1 Billion Row Challenge in Clojure

This is my attempt to solve a popular 1brc challenge and push Clojure to its (my) limits.

It used to be 100% Clojure solution but gradually more and more Java code was introduced. I might come back in the future and go the other way around rewriting some of Java code in Clojure trying to keep the performance up to its current levels. However, for now I am more than satisfied with the project's current state.

I did my best to follow the best practices keeping code clean, modular and high-level enough while still preserving its performance. Still, due to the nature of the challenge there might be a few cryptic hard-to-follow places.

Official webpage of the challenge: https://1brc.dev/
Official repo for Java solutions: https://github.com/gunnarmorling/1brc

📖 Table of Contents

1 Billion Row Challenge in Clojure

🏃 How to compile and run

Please make sure that you have JDK installed on your system.
During development, I used Java 21 from Adoptium.

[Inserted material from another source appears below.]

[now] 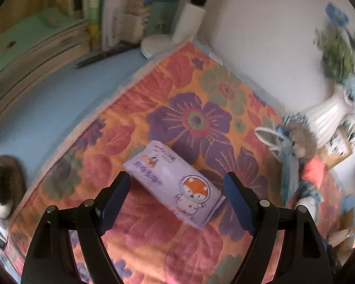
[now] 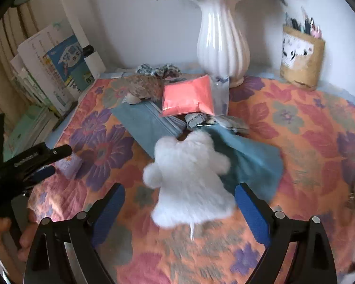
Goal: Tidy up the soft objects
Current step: 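Grasp the purple fox wipes pack with the left tool while the right tool grasps the white fluffy plush, then lift the wipes pack and white plush off the quilt with both tools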
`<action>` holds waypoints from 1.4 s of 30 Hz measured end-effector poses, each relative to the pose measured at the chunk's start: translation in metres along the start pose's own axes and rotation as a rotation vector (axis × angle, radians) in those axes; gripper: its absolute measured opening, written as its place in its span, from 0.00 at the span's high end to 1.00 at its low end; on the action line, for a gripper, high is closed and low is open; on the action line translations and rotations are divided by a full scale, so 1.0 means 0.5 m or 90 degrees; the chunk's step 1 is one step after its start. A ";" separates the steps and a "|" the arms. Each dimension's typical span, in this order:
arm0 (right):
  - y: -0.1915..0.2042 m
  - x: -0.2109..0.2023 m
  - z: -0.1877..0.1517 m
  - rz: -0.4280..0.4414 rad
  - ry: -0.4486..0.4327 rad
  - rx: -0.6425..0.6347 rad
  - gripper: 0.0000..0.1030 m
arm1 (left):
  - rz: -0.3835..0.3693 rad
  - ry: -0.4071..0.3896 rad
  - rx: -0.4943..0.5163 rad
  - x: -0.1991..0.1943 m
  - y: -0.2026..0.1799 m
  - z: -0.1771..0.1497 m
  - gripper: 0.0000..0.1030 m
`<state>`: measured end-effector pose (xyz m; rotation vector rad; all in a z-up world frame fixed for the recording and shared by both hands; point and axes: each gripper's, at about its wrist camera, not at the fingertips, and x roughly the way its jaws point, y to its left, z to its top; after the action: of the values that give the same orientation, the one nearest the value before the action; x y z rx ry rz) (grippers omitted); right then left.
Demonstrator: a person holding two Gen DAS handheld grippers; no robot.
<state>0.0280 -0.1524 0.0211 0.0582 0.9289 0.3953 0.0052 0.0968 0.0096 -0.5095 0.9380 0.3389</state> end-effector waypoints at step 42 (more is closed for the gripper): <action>-0.043 -0.092 -0.193 -0.096 -0.015 0.084 0.19 | -0.118 -0.006 0.459 -0.085 -0.174 -0.259 0.57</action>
<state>-0.0662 -0.2004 -0.0065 0.1128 0.9283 0.1934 -0.0633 -0.0492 0.0049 0.0693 0.9249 -0.1718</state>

Feel free to install any Java starting from version 21.

This project relies heavily on Leiningen build and project management tool. All build processes both for Clojure and Java are done with it.

Despite that, it is not required to have Leiningen installed on your system. All commands given in this document use portable Leiningen scripts included in this repo and allow you to use Leiningen without installing it on your system, pretty much like Maven Wrapper mvnw.

All coding, testing and benchmarking were done solely on a Windows machine. Therefore, I have not properly tested Linux commands.
All commands provided here are expected to be run from the project's root directory.

Generate "measurements.txt" file

For the sake of simplicity and convenience, I have pre-built and included a JAR from the official Java repo.
Hopefully there won't be any license issues with the original project.

The following command will generate measurements.txt file containing 1 billion rows and place it in the project's root. The generation process might take a few minutes to finish.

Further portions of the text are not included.